Por unanimidade, o plenário virtual da Corte rejeitou ação protocolada pela Ordem dos Advogados do Brasil (OAB) para suspender esse trecho da norma. Para a entidade, a proibição impede o acesso à Justiça e representa uma forma coercitiva de cobrança de impostos.

Prevaleceu no julgamento o voto do relator, ministro Flávio Dino. No entendimento do ministro, a lei criou uma proteção para que o Estado possa se proteger de empresas que não pagam impostos de forma reiterada.

"O princípio da preservação da empresa deve recair sobre unidades que operam sob a égide da boa-fé e da lealdade fiscal, hipótese que não se coaduna com o agir do devedor contumaz, o qual incorpora o não pagamento de tributos, reitero, ao seu modelo de negócios", afirmou o relator.

O entendimento pela validade da lei foi seguido pelos ministros Alexandre de Moraes, Cristiano Zanin, Edson Fachin, André Mendonça, Gilmar Mendes, Dias Toffoli, Luiz Fux e Nunes Marques. 

Devedor contumaz 
A lei aprovada pela Câmara em dezembro criou a figura do devedor contumaz.
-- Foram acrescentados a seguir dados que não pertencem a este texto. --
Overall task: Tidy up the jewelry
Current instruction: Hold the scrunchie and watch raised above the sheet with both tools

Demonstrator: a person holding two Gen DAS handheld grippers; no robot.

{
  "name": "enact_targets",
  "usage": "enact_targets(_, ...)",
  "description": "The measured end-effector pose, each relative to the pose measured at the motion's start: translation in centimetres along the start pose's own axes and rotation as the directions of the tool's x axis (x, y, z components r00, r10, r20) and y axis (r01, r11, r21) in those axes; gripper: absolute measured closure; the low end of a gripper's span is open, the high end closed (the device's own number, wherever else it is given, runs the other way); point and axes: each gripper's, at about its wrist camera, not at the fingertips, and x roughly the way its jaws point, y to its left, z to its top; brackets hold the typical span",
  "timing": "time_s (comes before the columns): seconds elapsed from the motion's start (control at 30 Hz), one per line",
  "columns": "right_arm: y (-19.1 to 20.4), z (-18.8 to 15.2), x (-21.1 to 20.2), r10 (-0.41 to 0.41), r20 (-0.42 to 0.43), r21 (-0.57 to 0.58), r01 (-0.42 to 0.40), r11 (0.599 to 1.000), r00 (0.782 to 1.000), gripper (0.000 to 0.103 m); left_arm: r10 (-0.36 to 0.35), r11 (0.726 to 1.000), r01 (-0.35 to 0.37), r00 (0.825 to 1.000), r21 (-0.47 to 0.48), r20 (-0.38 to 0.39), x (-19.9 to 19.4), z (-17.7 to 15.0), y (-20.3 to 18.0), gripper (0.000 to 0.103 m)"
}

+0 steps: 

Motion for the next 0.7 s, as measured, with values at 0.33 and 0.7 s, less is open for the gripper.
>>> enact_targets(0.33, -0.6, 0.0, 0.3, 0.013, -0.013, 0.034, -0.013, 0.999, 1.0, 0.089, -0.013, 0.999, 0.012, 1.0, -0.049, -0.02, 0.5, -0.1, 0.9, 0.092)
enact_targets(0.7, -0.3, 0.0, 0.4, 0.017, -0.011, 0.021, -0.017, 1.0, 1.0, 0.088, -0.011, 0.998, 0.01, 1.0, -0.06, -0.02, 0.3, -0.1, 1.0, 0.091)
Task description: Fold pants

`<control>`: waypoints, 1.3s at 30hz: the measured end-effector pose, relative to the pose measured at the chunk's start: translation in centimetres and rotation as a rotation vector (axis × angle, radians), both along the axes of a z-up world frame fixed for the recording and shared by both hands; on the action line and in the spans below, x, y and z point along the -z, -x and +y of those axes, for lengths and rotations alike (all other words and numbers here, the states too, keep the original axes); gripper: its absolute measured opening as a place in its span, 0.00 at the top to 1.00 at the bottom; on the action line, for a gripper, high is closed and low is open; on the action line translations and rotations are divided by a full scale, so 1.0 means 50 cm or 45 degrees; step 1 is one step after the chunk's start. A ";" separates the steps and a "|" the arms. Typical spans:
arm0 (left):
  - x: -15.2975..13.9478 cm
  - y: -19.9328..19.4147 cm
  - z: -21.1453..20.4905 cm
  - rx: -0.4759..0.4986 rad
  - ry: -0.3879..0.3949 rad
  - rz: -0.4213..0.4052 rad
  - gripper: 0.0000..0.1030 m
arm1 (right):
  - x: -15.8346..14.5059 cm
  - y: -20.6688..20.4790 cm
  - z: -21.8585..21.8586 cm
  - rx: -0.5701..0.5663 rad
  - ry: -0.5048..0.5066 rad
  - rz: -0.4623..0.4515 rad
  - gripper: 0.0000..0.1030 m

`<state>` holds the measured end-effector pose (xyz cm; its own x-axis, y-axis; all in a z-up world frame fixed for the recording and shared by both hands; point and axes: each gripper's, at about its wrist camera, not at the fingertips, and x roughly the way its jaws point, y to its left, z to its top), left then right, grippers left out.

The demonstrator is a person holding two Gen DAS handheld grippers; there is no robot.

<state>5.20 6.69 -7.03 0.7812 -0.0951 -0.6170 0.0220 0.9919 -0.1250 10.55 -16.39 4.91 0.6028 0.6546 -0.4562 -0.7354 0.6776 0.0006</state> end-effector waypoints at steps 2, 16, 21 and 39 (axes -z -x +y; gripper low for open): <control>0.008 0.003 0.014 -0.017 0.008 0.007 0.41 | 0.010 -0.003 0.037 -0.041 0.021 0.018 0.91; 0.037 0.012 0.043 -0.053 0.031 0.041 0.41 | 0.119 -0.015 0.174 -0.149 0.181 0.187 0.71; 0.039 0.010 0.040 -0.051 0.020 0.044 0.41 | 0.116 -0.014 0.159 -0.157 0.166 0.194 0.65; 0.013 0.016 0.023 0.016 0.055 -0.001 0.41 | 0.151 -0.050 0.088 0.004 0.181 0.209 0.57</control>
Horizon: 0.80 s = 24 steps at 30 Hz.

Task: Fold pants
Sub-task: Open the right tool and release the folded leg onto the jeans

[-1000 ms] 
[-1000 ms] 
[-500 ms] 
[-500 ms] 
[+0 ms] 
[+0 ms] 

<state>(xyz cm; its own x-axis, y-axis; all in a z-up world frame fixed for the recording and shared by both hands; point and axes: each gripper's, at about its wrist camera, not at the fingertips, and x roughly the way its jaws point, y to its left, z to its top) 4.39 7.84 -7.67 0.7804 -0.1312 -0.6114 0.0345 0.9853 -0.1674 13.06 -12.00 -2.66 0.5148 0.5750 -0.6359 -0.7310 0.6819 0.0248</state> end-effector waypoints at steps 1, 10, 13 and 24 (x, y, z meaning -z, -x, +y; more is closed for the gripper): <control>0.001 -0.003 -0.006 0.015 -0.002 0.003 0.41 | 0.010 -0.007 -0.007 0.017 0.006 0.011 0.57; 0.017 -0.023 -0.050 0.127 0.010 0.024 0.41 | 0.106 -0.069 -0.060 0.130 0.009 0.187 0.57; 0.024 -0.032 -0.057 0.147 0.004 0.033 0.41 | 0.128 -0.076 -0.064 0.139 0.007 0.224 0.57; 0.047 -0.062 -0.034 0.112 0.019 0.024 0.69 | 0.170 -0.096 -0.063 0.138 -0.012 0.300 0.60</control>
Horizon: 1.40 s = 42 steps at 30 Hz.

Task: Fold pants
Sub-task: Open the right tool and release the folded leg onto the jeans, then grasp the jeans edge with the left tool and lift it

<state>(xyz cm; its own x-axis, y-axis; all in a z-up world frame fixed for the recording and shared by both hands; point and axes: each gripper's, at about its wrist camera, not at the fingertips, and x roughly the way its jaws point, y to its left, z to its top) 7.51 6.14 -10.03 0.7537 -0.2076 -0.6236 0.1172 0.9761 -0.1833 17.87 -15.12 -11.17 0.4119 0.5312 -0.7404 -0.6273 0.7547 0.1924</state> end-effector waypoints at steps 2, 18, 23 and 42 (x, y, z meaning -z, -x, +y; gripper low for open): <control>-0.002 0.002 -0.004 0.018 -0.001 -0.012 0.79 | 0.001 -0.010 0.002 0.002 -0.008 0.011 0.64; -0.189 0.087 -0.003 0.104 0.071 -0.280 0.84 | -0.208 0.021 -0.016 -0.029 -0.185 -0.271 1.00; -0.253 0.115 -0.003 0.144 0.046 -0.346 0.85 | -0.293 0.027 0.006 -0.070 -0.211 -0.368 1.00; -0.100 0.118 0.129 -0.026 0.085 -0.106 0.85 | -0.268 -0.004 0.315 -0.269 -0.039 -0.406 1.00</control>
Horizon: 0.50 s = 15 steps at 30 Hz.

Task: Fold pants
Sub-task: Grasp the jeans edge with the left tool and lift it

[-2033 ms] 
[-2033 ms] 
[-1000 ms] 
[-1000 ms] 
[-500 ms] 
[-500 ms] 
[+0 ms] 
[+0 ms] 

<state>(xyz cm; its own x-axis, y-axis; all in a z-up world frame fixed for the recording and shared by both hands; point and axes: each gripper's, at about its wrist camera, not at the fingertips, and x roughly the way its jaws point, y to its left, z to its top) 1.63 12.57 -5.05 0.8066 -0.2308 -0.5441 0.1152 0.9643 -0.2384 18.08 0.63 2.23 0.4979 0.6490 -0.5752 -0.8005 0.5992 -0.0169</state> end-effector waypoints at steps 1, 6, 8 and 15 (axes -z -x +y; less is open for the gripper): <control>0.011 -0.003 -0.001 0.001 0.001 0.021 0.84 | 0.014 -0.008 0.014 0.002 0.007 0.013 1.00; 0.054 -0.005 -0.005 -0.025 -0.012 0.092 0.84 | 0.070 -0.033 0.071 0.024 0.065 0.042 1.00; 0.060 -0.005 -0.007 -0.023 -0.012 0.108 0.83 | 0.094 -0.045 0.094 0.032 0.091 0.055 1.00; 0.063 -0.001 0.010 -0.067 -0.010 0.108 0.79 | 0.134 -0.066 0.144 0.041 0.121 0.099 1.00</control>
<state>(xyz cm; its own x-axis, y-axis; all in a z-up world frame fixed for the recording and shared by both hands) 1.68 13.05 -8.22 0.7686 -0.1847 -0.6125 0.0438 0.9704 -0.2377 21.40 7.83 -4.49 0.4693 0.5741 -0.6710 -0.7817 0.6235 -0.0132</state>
A categoria abrange empresas que praticam inadimplência reiterada, utilizando a prática como estratégia de negócio. 

De acordo com a Receita Federal, a medida busca fortalecer a conformidade tributária, estimular a concorrência leal e dar mais transparência às ações de fiscalização.

O órgão ressalta que a iniciativa não tem como foco empresas que enfrentam dificuldades financeiras temporárias, mas casos em que a inadimplência é planejada para gerar vantagem competitiva.

Pelas regras, quem for comprovadamente um devedor contumaz fica impedido de receber benefícios fiscais, contratar com o Poder Público e não é beneficiado com extinção de punibilidade em crimes tributários caso pague o tributo. 

Um processo administrativo é aberto para que o contribuinte possa se defender antes de ser considerado devedor contumaz. Até julho, a Receita Federal já enquadrou 22 pessoas jurídicas nessa categoria.